Однажды в воскресенье, когда Клио заявила, что этот долбаный конгресс ей до лампочки и пора заняться чем-нибудь поприятней, я решил, что самое время представить на ее суд мою теорию. Она выслушала меня с выражением то ли изумления, то ли умиления на лице.
— Но зачем ты во всем этом копался? — спросила она. — Ради меня?
— Ради нас. Мне подумалось, нам не помешает новое приключение.
— Какой ты милый!
— Но что ты думаешь о моей теории? — спросил я.
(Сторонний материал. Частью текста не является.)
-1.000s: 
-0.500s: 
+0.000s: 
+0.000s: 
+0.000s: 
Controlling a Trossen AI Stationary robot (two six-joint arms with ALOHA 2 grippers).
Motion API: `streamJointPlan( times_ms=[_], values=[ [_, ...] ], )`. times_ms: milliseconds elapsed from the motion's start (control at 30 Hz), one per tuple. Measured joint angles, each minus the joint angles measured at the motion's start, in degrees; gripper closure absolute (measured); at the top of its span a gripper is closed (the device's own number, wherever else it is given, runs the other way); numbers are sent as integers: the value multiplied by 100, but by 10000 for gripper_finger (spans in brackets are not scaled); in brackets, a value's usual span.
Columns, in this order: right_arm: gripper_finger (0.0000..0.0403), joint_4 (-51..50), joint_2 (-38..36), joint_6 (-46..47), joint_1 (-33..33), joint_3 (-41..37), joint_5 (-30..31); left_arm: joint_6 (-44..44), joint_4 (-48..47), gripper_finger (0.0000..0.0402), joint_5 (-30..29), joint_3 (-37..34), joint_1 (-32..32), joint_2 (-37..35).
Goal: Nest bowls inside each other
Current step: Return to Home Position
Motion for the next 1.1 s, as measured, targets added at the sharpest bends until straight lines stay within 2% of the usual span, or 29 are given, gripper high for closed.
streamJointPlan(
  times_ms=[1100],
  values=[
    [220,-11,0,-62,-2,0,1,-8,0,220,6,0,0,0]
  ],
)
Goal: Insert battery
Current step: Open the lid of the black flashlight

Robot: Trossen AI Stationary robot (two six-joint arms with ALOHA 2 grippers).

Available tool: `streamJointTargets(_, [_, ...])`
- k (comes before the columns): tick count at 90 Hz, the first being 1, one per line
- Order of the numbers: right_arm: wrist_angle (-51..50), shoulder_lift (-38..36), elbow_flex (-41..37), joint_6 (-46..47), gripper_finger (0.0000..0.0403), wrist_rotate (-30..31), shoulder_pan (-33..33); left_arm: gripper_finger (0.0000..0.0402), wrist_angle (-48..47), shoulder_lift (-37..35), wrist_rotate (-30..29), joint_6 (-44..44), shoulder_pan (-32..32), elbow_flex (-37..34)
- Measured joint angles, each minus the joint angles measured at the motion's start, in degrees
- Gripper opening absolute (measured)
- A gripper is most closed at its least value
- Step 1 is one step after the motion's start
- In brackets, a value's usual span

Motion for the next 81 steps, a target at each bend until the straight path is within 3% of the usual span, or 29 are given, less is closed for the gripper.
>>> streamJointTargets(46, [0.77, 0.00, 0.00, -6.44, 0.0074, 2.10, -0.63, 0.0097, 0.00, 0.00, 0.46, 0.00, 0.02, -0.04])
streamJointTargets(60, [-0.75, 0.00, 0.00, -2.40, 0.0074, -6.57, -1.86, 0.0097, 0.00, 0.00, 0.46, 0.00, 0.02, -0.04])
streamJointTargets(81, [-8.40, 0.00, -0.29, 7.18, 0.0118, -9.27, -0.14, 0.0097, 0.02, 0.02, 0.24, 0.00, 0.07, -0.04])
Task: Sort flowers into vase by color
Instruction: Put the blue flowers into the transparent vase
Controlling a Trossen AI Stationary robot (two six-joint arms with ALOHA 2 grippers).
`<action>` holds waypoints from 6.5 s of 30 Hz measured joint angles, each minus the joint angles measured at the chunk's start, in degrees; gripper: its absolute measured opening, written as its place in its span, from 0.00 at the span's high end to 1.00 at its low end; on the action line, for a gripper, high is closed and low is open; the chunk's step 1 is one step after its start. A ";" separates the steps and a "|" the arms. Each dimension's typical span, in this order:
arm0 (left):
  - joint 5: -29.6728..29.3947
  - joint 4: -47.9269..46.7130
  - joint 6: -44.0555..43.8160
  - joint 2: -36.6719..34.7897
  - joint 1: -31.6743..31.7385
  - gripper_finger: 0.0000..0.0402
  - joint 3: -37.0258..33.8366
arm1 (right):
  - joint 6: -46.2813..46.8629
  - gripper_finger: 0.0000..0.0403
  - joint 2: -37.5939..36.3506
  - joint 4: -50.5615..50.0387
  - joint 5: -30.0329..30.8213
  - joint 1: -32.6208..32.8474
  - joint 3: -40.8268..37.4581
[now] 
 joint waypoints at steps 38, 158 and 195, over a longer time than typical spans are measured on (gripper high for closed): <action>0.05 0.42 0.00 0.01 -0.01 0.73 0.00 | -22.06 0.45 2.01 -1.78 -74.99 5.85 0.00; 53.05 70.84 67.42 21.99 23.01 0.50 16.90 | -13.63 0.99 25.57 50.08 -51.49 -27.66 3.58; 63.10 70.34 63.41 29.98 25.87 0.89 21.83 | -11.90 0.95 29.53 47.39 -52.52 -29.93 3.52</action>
— Весьма забавная, — ответила Клио. — Увлекательности у нее не отнять. Спасибо тебе за это.
— А как насчет научности?
— Скажем так: некоторые тривиальные подробности в твоей реконструкции событий, пожалуй, не слишком убедительны. Слабое место твоей гипотезы в том, что она, по сути, полностью основывается на свидетельстве Бальдинуччи. А это поздний источник. Жизнеописание Луки Джордано датируется, если не ошибаюсь, 1728 годом. Ты прав в том, что эта «Мария Магдалина» никак не может принадлежать кисти Луки Джордано, как утверждает Бальдинуччи. Проблема может возникнуть, если мы заглянем в опись коллекции Антонио Марии Лумаги, сына твоего Джованни Андреа Лумаги, составленную в 1743 году, когда Антонио переехал в Неаполь, и обнаружим в ней анонимную «Марию Магдалину». Эту опись я знаю: она включена в индекс провенанса Гетти. Чтобы утверждать, что упоминаемая Бальдинуччи картина все еще находится в Венеции, нам нужно доказать, что указанное в неаполитанской описи 1743 года полотно — совсем другое произведение. Это маловероятно, но не исключено.
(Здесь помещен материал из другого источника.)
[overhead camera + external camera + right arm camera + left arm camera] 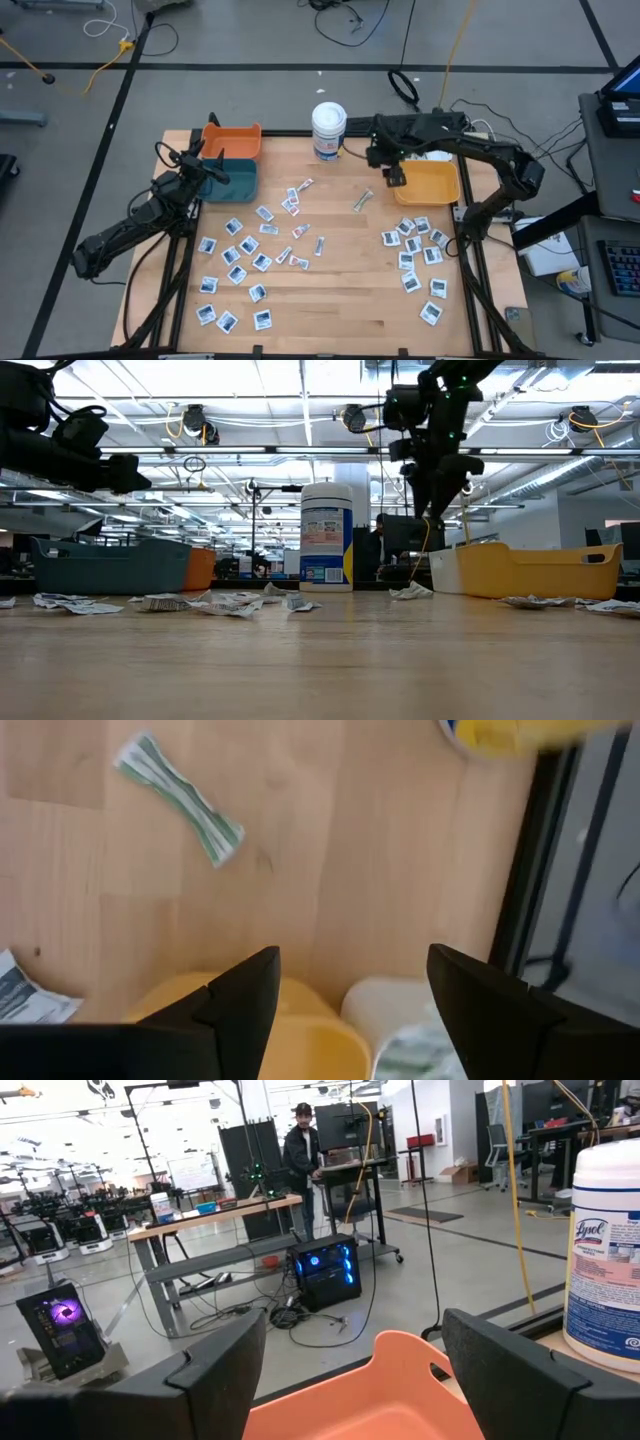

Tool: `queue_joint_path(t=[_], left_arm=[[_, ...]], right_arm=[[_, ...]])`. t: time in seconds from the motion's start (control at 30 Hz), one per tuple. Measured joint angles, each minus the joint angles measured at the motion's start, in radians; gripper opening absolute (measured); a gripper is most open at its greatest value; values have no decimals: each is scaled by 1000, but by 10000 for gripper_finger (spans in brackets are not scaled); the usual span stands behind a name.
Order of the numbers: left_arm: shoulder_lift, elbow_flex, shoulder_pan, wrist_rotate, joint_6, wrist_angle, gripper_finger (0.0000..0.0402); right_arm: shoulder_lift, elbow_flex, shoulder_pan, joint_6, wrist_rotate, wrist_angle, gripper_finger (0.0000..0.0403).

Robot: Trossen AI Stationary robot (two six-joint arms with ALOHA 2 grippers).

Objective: Pick & Place First Aid Supplies
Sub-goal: Put the green bandage into the white bin

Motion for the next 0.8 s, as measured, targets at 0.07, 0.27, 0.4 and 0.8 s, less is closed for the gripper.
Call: queue_joint_path(t=[0.07, 0.27, 0.4, 0.8], left_arm=[[0, 0, 0, 0, 0, 0, 308], [0, 0, 0, 0, 0, 0, 308], [0, 0, 0, 0, 0, 0, 308], [0, 0, 0, 0, 0, 0, 308]], right_arm=[[10, 0, 38, -31, 0, 22, 247], [50, 0, 125, -51, -6, 29, 247], [109, 0, 151, -48, -38, 30, 247], [308, -1, 208, -48, -52, 82, 247]])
Дальше встает вопрос об идентификации этой картины как последней работы Караваджо. То, что она, по словам Бальдинуччи, написана в стиле Спаньолетто, говорит в твою пользу — тут я соглашусь сразу. И если в то время в Венеции и находилась хоть одна работа Караваджо, то вполне возможно, что привез ее из Рима именно Николас Ренье. Но три последние картины Караваджо, заказанные Шипионе Боргезе, были написаны в Неаполе. А Ренье не имел к Неаполю никакого отношения. Он в то время находился в Риме. С Караваджо он общался раньше, когда они там жили. То, что Финсон и Винк могли выступить в качестве посредников, — это ты хорошо придумал. Иначе гипотеза развалилась бы. Но мне по-прежнему неясно, зачем вдруг Финсон и Винк обратились к Ренье в далеком Риме. Эту часть теории надо бы подразвить. Здесь в твоем сценарии белое пятно. Хотя вообще-то все это в рамках возможного. Ну а если ты прав и упомянутая Бальдинуччи картина и впрямь является нашим последним Караваджо, и Лукреция Бонамин перед смертью спрятала ее где-то в Венеции, тогда меня удивляет, как ты не вспомнил о том, что семейство Лумага оплатило строительство часовни Спасителя в церкви босых кармелитов, где в 1732 году был заложен их семейный склеп. Такая часовня представляется мне более подходящим тайником, чем съемный дом в рабочем районе Каннареджо. И церковь, и часовня все еще существуют. Я бы начала поиски оттуда.
Официально церковь босых кармелитов носит название Санта-Мария-ди-Назарет — церковь Святой Марии из Назарета. Находится она на берегу Гранд-канала, у подножия моста Скальци, напротив вокзала Санта-Лучия. Готовясь к экспедиции, мы тщательно изучили фотографии капеллы рода Лумага. Часовня оказалась небольшого размера, с цилиндрическим сводом, позднее, в 1732 году, расписанным Тьеполо. Внутри — алтарь из полихромного мрамора. Центральное украшение — мраморное распятие более позднего периода, обрамленное по бокам тремя серыми коринфскими колоннами, которые поддерживают напоминающий часы причудливый тимпан с ракушечным орнаментом наверху и маленьким круглым окошком в середине, по бокам охраняемым сфинксами.